[Data items]
- - - -
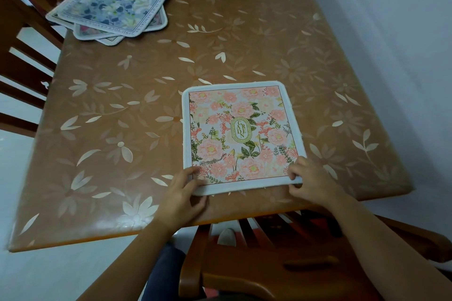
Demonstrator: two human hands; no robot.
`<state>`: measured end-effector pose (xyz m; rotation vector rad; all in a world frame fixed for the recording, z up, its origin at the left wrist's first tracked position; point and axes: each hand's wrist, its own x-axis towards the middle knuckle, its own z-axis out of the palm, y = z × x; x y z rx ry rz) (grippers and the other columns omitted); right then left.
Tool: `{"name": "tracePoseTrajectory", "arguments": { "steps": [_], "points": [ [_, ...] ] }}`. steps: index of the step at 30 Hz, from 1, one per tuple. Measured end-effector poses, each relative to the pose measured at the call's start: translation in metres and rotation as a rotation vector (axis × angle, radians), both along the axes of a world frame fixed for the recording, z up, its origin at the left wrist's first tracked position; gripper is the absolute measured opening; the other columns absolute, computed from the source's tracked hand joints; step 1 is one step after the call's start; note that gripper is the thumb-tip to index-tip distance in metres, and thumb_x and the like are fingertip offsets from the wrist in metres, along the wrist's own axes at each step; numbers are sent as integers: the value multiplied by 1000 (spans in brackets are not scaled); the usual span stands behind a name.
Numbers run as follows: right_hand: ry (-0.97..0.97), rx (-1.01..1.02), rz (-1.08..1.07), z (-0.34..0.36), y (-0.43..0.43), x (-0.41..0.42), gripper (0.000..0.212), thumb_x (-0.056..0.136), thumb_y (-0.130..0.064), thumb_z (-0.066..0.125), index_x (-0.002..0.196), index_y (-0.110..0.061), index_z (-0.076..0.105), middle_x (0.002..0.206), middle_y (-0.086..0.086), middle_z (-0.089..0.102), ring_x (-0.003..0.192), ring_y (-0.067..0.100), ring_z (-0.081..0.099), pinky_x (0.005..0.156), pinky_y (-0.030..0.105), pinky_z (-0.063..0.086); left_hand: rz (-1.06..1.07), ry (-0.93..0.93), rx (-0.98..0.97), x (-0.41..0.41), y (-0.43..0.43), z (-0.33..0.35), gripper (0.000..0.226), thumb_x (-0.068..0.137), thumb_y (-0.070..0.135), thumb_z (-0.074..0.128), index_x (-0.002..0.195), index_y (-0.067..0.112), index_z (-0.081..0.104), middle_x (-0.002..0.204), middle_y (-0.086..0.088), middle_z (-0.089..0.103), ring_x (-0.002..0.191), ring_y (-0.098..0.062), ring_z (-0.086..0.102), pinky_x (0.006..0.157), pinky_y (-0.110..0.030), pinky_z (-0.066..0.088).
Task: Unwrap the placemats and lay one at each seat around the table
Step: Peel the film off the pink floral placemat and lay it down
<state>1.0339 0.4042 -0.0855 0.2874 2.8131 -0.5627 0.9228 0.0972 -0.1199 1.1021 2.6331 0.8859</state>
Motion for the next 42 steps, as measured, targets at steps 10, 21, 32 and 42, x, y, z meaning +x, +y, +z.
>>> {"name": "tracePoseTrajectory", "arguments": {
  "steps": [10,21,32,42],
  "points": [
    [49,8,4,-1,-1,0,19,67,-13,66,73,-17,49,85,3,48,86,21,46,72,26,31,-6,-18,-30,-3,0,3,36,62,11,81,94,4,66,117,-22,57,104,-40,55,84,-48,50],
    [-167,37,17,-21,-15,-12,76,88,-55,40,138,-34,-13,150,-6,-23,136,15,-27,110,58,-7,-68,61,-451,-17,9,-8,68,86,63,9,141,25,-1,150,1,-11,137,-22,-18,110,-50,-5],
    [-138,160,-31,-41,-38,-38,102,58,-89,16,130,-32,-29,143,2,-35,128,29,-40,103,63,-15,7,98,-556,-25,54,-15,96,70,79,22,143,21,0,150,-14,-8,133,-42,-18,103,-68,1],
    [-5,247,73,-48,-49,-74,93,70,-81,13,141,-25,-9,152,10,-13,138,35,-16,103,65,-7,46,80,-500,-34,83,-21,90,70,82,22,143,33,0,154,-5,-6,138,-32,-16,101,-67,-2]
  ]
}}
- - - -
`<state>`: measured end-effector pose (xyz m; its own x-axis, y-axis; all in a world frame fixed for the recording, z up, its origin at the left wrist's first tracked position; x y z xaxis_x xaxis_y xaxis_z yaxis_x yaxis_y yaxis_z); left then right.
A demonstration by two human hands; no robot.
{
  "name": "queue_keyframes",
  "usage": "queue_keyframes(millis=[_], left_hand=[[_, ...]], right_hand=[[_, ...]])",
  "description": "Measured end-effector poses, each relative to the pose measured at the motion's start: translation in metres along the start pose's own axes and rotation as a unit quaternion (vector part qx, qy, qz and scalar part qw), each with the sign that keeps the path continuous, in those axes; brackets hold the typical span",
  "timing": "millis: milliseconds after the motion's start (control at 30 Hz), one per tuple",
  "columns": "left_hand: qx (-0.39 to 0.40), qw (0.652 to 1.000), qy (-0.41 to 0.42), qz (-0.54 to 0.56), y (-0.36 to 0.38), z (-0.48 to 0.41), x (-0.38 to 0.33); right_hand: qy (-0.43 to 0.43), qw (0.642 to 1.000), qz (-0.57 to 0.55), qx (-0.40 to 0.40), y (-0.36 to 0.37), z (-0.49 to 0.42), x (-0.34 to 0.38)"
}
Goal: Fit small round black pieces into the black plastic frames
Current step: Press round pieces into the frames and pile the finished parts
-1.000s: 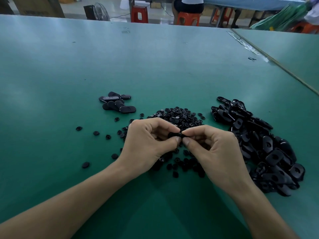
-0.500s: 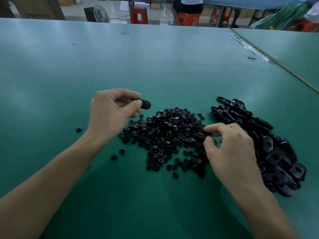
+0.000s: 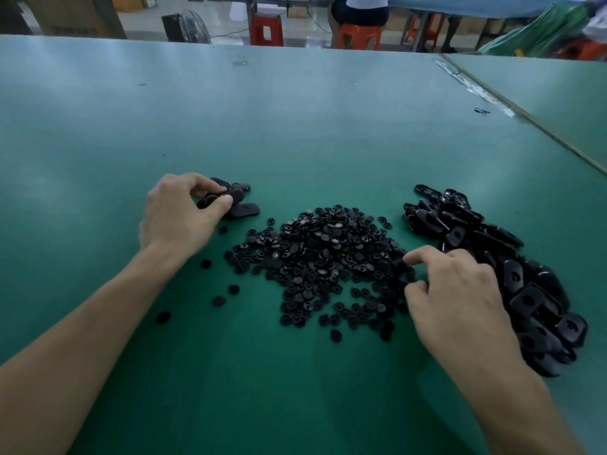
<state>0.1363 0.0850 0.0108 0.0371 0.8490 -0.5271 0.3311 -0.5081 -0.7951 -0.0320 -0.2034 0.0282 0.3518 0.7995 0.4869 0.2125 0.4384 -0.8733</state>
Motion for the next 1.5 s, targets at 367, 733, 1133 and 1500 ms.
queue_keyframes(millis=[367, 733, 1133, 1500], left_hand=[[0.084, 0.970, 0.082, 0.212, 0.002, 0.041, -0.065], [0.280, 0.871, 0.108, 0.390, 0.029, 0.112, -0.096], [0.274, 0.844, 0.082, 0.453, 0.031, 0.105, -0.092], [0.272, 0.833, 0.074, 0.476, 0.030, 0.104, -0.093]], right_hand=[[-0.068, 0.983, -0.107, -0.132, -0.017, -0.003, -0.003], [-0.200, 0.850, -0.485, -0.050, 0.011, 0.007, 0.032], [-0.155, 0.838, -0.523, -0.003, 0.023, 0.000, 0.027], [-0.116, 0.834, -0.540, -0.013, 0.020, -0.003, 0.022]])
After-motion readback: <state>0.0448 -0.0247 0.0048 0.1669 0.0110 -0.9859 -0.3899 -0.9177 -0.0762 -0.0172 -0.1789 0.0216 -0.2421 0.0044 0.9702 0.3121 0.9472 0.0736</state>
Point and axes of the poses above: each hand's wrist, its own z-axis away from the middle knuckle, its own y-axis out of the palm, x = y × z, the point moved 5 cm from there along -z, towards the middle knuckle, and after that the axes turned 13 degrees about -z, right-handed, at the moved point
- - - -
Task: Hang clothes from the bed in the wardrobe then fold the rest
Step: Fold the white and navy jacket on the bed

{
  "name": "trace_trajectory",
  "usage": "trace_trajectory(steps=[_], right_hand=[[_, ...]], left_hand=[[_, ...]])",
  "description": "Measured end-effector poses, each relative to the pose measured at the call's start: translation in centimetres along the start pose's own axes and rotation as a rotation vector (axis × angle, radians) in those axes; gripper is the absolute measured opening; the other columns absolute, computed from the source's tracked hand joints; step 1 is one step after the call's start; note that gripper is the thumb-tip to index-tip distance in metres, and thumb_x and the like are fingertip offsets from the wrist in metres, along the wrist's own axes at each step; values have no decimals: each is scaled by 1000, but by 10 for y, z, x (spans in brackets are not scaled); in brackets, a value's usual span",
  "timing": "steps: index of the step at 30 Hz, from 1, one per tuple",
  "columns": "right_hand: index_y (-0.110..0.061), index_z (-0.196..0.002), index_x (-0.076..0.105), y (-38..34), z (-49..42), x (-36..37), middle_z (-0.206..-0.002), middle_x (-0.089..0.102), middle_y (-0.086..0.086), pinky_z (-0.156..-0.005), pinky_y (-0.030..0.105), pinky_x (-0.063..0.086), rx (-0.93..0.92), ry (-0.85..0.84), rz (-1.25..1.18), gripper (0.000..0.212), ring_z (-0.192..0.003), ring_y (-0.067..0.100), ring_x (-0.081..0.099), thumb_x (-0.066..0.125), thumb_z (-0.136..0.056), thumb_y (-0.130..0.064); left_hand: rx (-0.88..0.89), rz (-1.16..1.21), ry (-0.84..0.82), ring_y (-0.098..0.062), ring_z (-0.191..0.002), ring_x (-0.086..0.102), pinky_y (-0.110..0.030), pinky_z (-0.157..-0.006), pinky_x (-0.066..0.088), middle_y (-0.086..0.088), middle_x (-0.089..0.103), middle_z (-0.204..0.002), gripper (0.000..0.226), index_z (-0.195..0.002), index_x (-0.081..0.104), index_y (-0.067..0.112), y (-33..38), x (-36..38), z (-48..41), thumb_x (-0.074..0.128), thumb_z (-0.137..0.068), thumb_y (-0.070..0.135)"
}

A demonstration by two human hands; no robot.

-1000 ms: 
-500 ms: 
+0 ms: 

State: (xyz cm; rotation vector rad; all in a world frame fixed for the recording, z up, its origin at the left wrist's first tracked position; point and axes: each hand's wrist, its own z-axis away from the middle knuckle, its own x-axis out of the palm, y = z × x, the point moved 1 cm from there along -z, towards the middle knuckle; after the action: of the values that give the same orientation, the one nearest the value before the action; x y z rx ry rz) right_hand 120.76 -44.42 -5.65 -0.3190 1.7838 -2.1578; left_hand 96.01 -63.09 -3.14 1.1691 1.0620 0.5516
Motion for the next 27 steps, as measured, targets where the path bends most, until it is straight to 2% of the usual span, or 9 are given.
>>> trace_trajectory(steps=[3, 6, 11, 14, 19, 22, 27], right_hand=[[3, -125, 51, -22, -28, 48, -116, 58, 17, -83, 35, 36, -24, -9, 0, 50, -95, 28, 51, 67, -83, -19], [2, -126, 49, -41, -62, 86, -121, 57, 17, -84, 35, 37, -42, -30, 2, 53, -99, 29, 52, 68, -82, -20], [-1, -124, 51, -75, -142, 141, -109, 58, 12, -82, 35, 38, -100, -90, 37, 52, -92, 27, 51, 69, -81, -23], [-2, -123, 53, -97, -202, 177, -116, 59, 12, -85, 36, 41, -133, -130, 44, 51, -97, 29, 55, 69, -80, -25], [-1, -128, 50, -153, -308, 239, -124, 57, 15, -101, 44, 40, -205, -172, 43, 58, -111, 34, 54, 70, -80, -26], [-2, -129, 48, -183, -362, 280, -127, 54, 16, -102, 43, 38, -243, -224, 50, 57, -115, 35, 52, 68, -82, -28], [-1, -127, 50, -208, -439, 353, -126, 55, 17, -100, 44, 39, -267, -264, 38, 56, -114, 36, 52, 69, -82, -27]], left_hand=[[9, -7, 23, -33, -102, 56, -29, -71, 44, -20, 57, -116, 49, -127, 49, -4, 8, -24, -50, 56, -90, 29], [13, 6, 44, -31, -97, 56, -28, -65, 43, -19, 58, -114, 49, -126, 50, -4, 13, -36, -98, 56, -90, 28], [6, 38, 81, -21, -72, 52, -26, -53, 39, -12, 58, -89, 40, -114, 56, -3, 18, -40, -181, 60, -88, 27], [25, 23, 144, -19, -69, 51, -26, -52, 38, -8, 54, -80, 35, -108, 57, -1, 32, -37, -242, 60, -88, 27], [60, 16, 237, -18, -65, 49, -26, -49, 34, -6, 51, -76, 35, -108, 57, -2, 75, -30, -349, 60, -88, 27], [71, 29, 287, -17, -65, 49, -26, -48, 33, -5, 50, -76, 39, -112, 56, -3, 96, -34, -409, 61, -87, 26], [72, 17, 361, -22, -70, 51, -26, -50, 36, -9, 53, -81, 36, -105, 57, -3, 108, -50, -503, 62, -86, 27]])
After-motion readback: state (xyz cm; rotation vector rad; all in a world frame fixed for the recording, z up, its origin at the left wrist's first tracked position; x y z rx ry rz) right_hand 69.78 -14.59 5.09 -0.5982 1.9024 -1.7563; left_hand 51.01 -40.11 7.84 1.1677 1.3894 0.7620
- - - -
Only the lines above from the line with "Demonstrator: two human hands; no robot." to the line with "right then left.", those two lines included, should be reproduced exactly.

Demonstrator: two human hands; no robot.
`<state>`: measured end-effector pose (xyz m; rotation vector rad; all in a world frame fixed for the recording, z up, its origin at the left wrist's first tracked position; point and axes: each hand's wrist, its own x-axis towards the middle knuckle, its own z-axis out of the palm, y = z × x; x y z rx ry rz) (grippers and the other columns omitted); right then left.

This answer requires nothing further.